Top 10 algorithms in data mining

Abstract

📜 Abstract

The IEEE International Conference on Data Mining (ICDM) is the world’s premier research conference in data mining. To promote and disseminate research to a wider audience, we undertook the effort to identify some of the most influential algorithms that have been widely used in the data mining community. We present the Top 10 data mining algorithms identified by the IEEE International Conference on Data Mining (ICDM) in December 2006: C4.5, k-Means, SVM, Apriori, EM, PageRank, AdaBoost, kNN, Naive Bayes, and CART. These top 10 algorithms in data mining have become the most influential data mining algorithms in the research community.
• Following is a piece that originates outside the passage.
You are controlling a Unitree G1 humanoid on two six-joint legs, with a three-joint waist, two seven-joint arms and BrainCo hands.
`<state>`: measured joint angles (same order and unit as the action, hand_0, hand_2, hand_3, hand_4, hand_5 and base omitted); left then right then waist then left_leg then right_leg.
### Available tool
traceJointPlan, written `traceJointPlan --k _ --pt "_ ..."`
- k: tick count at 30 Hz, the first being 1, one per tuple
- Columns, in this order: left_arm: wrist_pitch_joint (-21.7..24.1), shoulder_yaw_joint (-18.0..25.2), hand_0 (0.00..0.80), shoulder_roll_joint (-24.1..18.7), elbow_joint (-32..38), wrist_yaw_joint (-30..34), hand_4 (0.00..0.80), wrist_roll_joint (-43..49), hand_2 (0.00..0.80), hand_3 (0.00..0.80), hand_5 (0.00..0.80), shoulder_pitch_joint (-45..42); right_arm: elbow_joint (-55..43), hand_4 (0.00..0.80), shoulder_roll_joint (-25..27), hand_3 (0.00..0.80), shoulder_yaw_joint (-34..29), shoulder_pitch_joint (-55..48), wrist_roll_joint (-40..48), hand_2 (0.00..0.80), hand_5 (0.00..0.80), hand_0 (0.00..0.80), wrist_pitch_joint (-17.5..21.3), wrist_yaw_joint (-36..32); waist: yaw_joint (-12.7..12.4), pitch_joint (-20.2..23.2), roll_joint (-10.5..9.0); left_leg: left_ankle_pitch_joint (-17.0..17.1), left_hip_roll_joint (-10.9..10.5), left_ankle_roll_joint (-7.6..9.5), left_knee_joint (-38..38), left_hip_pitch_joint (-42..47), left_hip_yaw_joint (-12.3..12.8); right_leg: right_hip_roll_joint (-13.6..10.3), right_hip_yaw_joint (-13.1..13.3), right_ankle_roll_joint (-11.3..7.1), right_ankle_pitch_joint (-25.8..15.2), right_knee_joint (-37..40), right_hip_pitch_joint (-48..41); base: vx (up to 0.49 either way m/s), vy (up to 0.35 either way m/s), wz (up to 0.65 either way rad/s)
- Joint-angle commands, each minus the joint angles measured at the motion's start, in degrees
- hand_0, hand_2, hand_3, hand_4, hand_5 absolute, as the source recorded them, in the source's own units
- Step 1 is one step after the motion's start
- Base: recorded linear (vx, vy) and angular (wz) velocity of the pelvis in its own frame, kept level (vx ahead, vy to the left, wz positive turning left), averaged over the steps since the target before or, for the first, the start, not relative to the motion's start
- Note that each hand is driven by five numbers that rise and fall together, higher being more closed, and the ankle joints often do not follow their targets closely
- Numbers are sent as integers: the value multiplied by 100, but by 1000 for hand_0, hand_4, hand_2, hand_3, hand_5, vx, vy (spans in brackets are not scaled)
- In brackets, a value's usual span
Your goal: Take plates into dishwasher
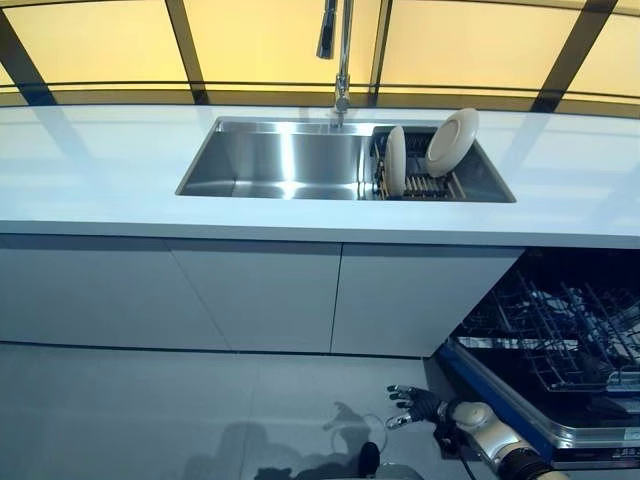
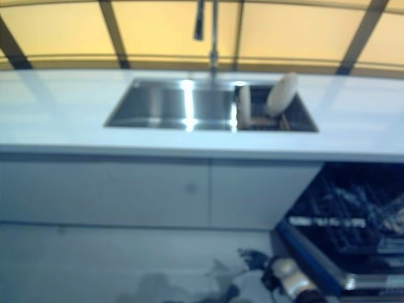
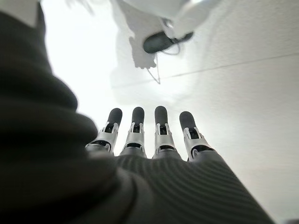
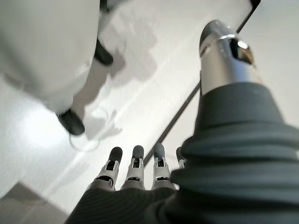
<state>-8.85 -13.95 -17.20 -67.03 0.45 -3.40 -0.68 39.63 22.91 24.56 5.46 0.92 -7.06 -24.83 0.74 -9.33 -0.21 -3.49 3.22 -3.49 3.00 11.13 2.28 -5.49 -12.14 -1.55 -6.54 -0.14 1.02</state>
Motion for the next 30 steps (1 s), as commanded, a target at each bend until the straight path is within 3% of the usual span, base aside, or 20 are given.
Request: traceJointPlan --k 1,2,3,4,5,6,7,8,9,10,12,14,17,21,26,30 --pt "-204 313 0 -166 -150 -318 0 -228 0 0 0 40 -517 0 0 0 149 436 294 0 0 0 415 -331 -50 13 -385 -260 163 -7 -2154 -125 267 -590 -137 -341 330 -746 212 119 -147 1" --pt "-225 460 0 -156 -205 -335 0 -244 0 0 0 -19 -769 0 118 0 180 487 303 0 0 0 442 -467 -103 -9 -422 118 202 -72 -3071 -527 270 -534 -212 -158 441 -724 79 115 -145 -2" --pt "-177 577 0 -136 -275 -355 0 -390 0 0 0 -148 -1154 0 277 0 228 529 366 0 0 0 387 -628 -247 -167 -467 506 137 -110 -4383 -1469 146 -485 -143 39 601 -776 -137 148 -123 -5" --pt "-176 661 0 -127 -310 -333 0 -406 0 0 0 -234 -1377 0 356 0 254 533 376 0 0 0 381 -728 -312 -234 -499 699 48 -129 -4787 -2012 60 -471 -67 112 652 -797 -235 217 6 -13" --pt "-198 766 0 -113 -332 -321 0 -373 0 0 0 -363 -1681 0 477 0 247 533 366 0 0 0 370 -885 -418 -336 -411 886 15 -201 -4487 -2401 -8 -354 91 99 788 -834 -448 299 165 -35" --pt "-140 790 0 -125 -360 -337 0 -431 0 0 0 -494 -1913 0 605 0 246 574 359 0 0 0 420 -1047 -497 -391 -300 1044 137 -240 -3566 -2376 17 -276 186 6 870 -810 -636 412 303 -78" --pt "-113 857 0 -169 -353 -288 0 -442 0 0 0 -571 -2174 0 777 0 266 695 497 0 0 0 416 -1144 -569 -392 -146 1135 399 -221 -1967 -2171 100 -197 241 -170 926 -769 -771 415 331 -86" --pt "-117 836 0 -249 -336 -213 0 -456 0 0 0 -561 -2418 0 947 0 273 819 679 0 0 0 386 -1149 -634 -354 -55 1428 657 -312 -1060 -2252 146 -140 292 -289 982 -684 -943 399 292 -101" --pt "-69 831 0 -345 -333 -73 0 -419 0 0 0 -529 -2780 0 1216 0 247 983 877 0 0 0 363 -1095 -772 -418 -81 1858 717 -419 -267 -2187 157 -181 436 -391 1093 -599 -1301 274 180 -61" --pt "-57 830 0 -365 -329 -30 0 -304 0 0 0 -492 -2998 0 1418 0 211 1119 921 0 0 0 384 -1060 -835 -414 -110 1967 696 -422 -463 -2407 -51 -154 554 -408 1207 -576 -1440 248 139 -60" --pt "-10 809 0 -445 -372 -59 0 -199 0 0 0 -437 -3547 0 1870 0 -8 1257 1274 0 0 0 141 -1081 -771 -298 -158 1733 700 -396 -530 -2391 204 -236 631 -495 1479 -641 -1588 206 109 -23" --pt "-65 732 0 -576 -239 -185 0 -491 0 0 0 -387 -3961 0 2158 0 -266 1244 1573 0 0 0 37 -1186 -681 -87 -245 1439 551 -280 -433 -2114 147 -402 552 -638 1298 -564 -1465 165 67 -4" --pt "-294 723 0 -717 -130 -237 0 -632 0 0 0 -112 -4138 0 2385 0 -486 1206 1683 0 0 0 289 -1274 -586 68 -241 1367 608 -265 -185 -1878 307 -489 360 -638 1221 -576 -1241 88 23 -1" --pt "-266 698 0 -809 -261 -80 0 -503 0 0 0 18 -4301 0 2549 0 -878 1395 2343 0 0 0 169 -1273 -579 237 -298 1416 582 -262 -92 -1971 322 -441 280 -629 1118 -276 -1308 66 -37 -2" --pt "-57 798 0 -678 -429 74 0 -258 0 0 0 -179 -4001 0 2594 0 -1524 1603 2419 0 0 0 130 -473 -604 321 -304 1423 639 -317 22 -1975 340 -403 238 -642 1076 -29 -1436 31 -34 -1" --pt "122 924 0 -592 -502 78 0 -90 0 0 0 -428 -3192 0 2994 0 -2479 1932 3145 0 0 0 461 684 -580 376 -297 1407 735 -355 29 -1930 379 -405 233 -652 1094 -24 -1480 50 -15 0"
With each algorithm, we provide a description of the algorithm, its impact, and review three representative applications.

Description

✨ Summary

The paper “Top 10 algorithms in data mining” published in December 2007 in the Knowledge and Information Systems journal, identifies and describes ten algorithms that were recognized as being amongst the most influential in the field of data mining as of 2006. These algorithms include C4.5, k-Means, Support Vector Machines (SVM), Apriori, Expectation-Maximization (EM), PageRank, AdaBoost, k-Nearest Neighbors (kNN), Naive Bayes, and CART. Each algorithm is detailed with a description of its methodology, and examples of its impact and representative applications.

This publication has influenced the field significantly by standardizing a core set of algorithms that are now frequently taught in data science curricula and utilized within academia and industry for various data mining tasks. It has been cited by numerous subsequent research articles that seek to leverage these foundational algorithms in new domains or to improve their performance and efficiency in high-dimensional data contexts.

References in which this paper has been cited include: - “Frequent Pattern Mining: Current Status and Future Directions” (Published in Data Mining and Knowledge Discovery, 2014) Link to source - “An Extensive Experimental Survey of Regression Methods” (Published in Neural Networks, 2009) Link to source - “A survey of outlier detection methodologies” (Published in Data Mining and Knowledge Discovery, 2009) Link to source

The influence of this paper can also be observed through its integration into many educational platforms and its recurring mention in foundational texts within the data mining and machine learning disciplines.